Dr Christopher E. Mason : "Notre instinct veut découvrir"
"Moon is the proving ground, Mars is the destination" - une annonce claire de la Nasa 50 ans après le premier alunissage. En lien avec cette déclaration, il est prévu que des hommes marchent à nouveau sur la Lune en 2024 et qu'un atterrissage habité sur Mars soit possible d'ici 2035. Aucune autre espèce n'est aussi instinctivement poussée par l'esprit de découverte que les humains : "Notre instinct veut découvrir", a déclaré Christopher E. Mason, professeur associé à la Weill Cornell Medicine, qui a étudié les effets d'un séjour prolongé dans l'espace dans le cadre de l'étude des jumeaux de la Nasa récemment publiée autour des deux astronautes Scott et Mark Kelly. Les plus grands défis à relever pour atteindre Mars sont aujourd'hui la distance et les radiations. Mason présente à ce sujet des approches spectaculaires pour résoudre les défis médicaux.
Rahaf Harfoush : "Aujourd'hui, il faut du temps pour que nous puissions nous comprendre".

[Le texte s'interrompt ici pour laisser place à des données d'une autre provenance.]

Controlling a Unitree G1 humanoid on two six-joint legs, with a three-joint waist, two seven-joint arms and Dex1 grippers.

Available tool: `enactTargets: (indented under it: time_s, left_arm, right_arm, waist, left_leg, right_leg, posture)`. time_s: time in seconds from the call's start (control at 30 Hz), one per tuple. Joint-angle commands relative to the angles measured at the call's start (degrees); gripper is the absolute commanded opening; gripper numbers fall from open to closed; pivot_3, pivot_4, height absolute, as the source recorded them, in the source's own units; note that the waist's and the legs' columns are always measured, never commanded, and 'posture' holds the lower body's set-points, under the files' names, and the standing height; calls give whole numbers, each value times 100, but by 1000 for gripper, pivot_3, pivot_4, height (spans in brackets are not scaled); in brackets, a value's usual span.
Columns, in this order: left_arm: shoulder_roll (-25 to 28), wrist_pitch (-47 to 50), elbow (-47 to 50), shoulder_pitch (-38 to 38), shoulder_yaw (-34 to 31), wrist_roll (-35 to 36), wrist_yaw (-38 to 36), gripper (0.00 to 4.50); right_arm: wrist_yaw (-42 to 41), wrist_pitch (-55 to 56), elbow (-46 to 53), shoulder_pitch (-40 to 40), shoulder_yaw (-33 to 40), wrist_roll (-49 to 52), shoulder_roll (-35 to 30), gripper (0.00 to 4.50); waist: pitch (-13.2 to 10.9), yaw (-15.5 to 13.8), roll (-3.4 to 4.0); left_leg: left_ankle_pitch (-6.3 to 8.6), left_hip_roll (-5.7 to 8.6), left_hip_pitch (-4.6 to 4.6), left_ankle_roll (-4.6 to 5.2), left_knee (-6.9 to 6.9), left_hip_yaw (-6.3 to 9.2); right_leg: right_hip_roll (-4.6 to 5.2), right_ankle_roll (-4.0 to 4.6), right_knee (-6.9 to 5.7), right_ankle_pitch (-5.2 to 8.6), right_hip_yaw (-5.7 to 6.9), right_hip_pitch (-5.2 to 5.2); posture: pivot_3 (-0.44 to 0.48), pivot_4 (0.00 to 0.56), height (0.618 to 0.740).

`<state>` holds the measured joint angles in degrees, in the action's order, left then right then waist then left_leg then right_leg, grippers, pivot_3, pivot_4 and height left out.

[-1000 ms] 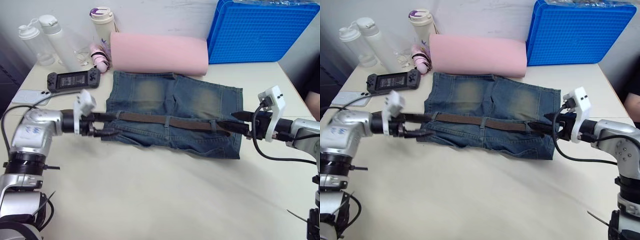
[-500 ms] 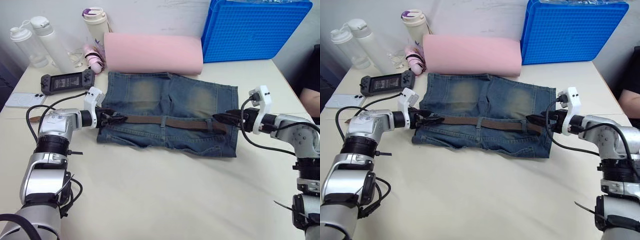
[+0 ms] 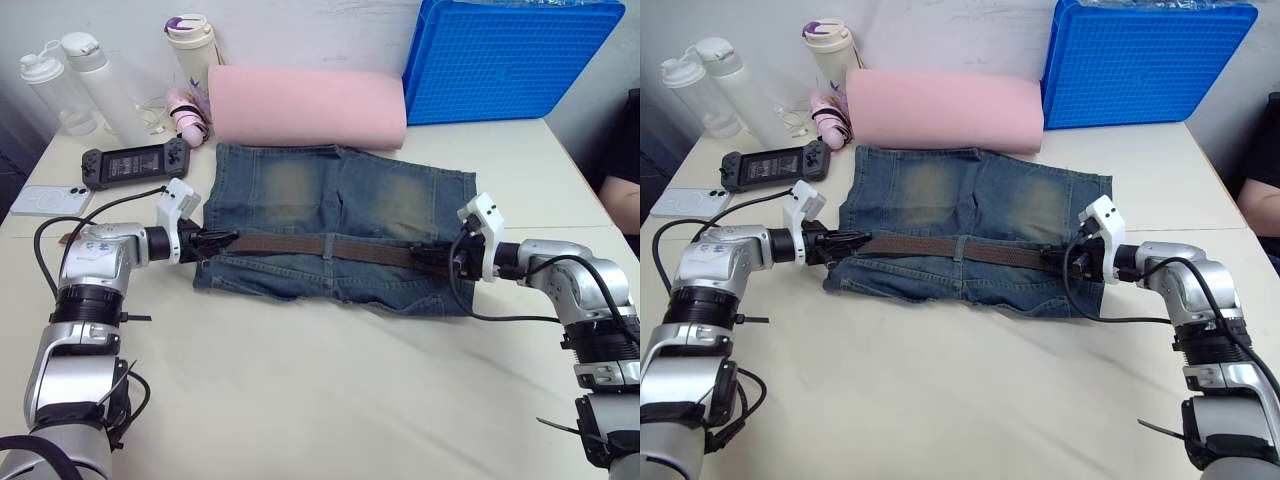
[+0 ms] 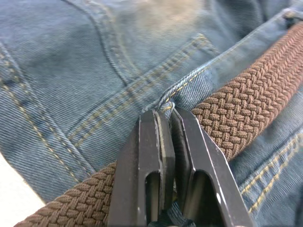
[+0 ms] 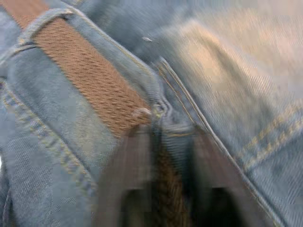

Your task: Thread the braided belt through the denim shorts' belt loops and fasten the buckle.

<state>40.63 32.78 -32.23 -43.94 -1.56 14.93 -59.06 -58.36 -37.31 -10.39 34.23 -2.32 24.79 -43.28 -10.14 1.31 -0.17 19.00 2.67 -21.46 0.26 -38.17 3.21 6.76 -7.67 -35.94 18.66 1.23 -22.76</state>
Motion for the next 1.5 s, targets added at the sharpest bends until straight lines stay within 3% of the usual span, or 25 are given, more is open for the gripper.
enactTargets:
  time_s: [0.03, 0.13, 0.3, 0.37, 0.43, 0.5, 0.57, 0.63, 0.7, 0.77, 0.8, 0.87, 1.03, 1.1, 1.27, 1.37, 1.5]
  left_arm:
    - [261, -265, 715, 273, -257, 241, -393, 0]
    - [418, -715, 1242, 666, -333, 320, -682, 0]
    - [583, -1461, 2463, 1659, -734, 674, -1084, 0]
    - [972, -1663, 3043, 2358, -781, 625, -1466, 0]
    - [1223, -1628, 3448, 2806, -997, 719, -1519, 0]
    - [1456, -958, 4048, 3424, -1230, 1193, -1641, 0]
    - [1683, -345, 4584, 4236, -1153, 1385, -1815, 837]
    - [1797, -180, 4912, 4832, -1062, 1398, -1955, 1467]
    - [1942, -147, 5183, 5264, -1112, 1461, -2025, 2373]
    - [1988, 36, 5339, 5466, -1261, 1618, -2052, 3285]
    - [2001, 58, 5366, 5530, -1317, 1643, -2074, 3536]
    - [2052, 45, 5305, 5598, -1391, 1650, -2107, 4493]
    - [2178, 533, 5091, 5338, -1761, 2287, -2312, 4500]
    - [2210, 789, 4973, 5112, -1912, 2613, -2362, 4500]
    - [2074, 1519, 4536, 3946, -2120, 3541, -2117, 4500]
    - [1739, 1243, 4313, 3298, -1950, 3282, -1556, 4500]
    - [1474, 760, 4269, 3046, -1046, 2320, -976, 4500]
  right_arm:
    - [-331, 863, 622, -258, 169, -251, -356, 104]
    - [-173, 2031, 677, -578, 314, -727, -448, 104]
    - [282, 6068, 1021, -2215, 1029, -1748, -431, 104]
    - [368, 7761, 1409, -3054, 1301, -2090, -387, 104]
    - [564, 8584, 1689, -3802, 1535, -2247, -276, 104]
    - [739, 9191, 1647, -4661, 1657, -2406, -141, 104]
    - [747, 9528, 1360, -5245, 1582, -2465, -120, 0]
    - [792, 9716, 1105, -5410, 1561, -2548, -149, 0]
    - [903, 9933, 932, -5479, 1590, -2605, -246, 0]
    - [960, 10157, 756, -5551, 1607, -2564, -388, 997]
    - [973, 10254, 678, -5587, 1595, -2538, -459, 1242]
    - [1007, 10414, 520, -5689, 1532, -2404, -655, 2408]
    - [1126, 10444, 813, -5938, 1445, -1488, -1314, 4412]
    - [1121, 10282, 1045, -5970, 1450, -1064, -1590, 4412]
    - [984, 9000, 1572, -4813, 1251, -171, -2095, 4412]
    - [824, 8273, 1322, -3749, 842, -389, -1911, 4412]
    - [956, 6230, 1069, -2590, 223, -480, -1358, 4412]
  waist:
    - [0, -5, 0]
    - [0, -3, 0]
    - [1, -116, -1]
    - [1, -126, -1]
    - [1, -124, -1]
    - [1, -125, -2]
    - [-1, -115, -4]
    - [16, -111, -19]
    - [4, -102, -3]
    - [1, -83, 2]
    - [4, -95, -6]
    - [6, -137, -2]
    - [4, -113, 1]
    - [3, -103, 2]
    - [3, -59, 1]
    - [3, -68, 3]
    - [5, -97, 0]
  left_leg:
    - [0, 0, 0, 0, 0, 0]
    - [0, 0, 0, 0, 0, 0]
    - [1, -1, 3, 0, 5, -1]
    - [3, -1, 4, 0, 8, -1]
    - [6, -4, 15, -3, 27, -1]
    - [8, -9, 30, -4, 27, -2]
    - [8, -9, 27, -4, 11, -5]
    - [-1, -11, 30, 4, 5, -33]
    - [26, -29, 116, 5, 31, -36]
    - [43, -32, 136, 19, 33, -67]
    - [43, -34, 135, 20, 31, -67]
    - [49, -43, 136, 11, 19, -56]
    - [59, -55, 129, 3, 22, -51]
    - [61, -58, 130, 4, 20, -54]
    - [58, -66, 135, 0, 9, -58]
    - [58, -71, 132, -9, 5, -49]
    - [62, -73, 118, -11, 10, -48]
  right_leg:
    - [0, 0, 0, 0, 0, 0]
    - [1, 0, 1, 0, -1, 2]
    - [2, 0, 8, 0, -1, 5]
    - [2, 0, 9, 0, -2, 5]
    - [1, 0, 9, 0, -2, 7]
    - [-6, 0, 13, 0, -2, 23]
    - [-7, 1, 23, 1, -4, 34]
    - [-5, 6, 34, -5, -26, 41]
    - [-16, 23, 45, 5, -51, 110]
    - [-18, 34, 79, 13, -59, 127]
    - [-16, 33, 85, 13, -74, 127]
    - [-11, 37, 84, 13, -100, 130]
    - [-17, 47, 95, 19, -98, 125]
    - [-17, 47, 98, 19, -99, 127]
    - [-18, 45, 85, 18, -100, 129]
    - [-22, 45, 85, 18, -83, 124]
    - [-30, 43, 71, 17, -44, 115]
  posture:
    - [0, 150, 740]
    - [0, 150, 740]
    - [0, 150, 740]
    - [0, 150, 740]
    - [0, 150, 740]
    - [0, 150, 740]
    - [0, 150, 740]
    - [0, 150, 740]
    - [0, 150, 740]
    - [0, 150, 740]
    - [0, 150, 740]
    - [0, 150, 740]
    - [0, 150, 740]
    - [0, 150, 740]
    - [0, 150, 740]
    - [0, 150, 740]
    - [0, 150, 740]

Grâce aux traces de nos données, nous devenons des consommateurs transparents. Dans son best-seller "Hustle and float ", Rahaf Harfoush s'est consacrée à cette analyse. Au sujet de l'instinct, elle a expliqué que l'instinct et la créativité ont besoin d'espace et de temps : "Arrêtez-vous et écoutez ce à quoi vous pensez. Aujourd'hui, il faut du temps pour se comprendre. La pertinence personnelle est plus importante que la pertinence générale". Les recherches de cette Canadienne d'origine syrienne se concentrent sur l'impact de l'intelligence artificielle, des algorithmes, des réseaux sociaux et du big data sur l'humanité. En tant que think tank Red Thread, elle aide des institutions comme l'Unesco, Estee Lauder ou IBM à transformer les tendances numériques en opportunités stratégiques.

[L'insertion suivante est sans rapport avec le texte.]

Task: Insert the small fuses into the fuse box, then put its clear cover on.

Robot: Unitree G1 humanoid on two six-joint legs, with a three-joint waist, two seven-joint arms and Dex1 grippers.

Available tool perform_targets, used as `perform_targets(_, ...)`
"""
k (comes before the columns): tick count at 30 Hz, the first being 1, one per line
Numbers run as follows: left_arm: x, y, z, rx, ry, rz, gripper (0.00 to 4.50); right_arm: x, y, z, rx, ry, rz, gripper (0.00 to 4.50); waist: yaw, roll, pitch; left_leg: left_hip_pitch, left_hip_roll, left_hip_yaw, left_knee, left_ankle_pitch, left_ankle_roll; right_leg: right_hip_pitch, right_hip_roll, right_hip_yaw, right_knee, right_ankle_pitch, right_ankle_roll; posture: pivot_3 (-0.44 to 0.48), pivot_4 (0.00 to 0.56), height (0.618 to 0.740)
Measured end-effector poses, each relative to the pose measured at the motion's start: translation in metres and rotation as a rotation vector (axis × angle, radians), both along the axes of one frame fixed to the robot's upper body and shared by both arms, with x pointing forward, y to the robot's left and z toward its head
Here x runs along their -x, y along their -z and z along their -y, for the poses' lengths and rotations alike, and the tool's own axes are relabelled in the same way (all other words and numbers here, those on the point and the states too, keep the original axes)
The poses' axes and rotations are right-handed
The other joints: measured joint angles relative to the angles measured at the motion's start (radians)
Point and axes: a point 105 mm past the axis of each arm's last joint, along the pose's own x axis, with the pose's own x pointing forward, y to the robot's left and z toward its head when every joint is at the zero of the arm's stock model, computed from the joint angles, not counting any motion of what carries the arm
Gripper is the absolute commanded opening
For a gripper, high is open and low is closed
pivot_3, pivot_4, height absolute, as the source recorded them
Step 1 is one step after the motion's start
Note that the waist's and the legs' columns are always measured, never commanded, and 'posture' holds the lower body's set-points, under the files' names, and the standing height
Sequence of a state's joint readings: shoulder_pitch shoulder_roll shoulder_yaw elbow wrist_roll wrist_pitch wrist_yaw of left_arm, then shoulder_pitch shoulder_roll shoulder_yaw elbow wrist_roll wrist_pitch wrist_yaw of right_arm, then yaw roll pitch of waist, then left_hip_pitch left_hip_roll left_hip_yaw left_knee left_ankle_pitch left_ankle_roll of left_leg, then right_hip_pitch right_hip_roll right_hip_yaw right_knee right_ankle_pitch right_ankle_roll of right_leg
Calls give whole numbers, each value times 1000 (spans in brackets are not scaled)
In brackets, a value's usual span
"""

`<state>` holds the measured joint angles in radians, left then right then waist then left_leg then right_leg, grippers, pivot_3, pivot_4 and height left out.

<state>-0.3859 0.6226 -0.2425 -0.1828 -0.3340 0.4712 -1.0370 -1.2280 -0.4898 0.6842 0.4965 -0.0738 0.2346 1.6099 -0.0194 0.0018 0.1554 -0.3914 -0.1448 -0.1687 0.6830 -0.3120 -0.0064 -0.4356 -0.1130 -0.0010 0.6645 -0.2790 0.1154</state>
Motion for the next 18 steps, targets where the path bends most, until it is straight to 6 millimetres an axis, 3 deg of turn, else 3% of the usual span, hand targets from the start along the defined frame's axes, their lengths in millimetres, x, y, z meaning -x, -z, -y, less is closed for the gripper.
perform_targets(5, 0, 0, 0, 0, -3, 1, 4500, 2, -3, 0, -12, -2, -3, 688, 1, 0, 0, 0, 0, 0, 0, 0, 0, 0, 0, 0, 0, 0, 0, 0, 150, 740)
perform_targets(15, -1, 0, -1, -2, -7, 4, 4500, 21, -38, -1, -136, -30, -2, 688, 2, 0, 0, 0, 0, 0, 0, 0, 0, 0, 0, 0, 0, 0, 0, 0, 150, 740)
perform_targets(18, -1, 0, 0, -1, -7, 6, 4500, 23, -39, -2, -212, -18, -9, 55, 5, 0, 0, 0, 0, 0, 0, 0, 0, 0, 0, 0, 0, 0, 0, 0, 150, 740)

Fabrice Leclerc : "Mettre l'instinct humain au centre".
L'extraordinaire capacité d'innovation de Fabrice Leclerc fait de lui un partenaire important de diverses entreprises du Fortune 100. Il a dirigé des laboratoires d'innovation pour des entreprises comme Apple, L'Oréal Prestige ou Nespresso. L'approche de Fabrice Leclerc est claire : "Pour réussir à innover, il faut placer l'instinct humain au centre. Car il n'y a pas d'approche émotionnelle plus forte que par les sentiments que nous portons en nous depuis des millions d'années". Ce vétérinaire et économiste de formation agit selon ce principe depuis qu'il est CEO de Häagen Dazs.